> **Exercise requirements**
Give back all of the records, exactly and completely.

** Opening Provided information block **

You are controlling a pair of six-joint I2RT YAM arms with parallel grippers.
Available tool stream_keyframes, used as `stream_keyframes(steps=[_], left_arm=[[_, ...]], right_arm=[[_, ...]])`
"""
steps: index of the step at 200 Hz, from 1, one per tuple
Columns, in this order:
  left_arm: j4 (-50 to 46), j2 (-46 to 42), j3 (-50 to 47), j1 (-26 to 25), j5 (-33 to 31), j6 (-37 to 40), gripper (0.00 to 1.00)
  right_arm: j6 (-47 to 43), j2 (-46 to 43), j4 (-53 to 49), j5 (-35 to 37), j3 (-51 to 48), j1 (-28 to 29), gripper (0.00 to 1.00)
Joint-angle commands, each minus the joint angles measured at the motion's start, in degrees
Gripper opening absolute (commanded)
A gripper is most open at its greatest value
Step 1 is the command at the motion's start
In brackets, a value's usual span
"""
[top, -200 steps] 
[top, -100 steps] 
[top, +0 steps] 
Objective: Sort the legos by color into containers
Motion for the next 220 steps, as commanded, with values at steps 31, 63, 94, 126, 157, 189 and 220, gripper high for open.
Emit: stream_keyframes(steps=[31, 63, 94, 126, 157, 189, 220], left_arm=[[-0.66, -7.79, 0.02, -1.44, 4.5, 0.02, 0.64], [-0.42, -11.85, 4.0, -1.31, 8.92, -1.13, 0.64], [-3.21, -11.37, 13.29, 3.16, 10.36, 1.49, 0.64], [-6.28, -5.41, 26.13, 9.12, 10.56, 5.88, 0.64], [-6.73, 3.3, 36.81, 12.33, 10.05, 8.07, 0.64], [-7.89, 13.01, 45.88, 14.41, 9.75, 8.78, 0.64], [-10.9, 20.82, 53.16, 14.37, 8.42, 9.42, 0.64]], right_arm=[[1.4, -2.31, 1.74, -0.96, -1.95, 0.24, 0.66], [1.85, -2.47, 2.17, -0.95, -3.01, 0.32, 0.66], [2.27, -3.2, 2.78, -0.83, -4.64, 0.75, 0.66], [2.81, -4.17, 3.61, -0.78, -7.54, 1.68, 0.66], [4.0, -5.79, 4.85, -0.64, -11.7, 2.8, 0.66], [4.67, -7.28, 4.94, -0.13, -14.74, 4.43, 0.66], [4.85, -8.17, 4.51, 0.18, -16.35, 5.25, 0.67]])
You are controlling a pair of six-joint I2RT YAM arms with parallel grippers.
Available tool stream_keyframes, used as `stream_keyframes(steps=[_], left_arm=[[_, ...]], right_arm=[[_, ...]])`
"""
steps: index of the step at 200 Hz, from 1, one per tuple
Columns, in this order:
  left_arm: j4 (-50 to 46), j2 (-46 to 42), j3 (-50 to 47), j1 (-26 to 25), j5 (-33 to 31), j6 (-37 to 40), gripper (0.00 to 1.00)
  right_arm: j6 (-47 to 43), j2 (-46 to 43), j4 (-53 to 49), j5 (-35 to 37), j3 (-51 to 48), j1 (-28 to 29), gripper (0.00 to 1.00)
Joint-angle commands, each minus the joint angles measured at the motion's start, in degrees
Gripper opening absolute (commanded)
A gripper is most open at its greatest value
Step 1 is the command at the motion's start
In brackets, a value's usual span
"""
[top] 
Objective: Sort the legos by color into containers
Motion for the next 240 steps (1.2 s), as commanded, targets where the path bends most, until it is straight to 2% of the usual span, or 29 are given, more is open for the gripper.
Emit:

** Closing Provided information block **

> **Response to the exercise**
You are controlling a pair of six-joint I2RT YAM arms with parallel grippers.
Available tool stream_keyframes, used as `stream_keyframes(steps=[_], left_arm=[[_, ...]], right_arm=[[_, ...]])`
"""
steps: index of the step at 200 Hz, from 1, one per tuple
Columns, in this order:
  left_arm: j4 (-50 to 46), j2 (-46 to 42), j3 (-50 to 47), j1 (-26 to 25), j5 (-33 to 31), j6 (-37 to 40), gripper (0.00 to 1.00)
  right_arm: j6 (-47 to 43), j2 (-46 to 43), j4 (-53 to 49), j5 (-35 to 37), j3 (-51 to 48), j1 (-28 to 29), gripper (0.00 to 1.00)
Joint-angle commands, each minus the joint angles measured at the motion's start, in degrees
Gripper opening absolute (commanded)
A gripper is most open at its greatest value
Step 1 is the command at the motion's start
In brackets, a value's usual span
"""
[top, -200 steps] 
[top, -100 steps] 
[top, +0 steps] 
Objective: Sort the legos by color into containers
Motion for the next 220 steps, as commanded, with values at steps 31, 63, 94, 126, 157, 189 and 220, gripper high for open.
Emit: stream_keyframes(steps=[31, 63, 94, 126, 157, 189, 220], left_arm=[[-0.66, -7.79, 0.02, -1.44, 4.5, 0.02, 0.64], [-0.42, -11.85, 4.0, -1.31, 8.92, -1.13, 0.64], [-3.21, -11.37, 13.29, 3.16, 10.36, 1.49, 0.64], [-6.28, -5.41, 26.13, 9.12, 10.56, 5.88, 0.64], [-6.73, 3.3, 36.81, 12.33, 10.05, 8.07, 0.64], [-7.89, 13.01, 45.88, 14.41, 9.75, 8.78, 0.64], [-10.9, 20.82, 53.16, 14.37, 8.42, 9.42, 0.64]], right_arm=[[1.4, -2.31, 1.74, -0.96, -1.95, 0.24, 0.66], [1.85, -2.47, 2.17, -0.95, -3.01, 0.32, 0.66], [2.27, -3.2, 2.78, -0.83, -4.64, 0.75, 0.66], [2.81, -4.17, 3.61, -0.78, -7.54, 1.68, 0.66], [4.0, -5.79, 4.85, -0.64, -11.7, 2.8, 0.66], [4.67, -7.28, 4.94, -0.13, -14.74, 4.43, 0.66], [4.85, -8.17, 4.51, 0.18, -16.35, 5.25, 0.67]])
You are controlling a pair of six-joint I2RT YAM arms with parallel grippers.
Available tool stream_keyframes, used as `stream_keyframes(steps=[_], left_arm=[[_, ...]], right_arm=[[_, ...]])`
"""
steps: index of the step at 200 Hz, from 1, one per tuple
Columns, in this order:
  left_arm: j4 (-50 to 46), j2 (-46 to 42), j3 (-50 to 47), j1 (-26 to 25), j5 (-33 to 31), j6 (-37 to 40), gripper (0.00 to 1.00)
  right_arm: j6 (-47 to 43), j2 (-46 to 43), j4 (-53 to 49), j5 (-35 to 37), j3 (-51 to 48), j1 (-28 to 29), gripper (0.00 to 1.00)
Joint-angle commands, each minus the joint angles measured at the motion's start, in degrees
Gripper opening absolute (commanded)
A gripper is most open at its greatest value
Step 1 is the command at the motion's start
In brackets, a value's usual span
"""
[top] 
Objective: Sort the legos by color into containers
Motion for the next 240 steps (1.2 s), as commanded, targets where the path bends most, until it is straight to 2% of the usual span, or 29 are given, more is open for the gripper.
Emit:

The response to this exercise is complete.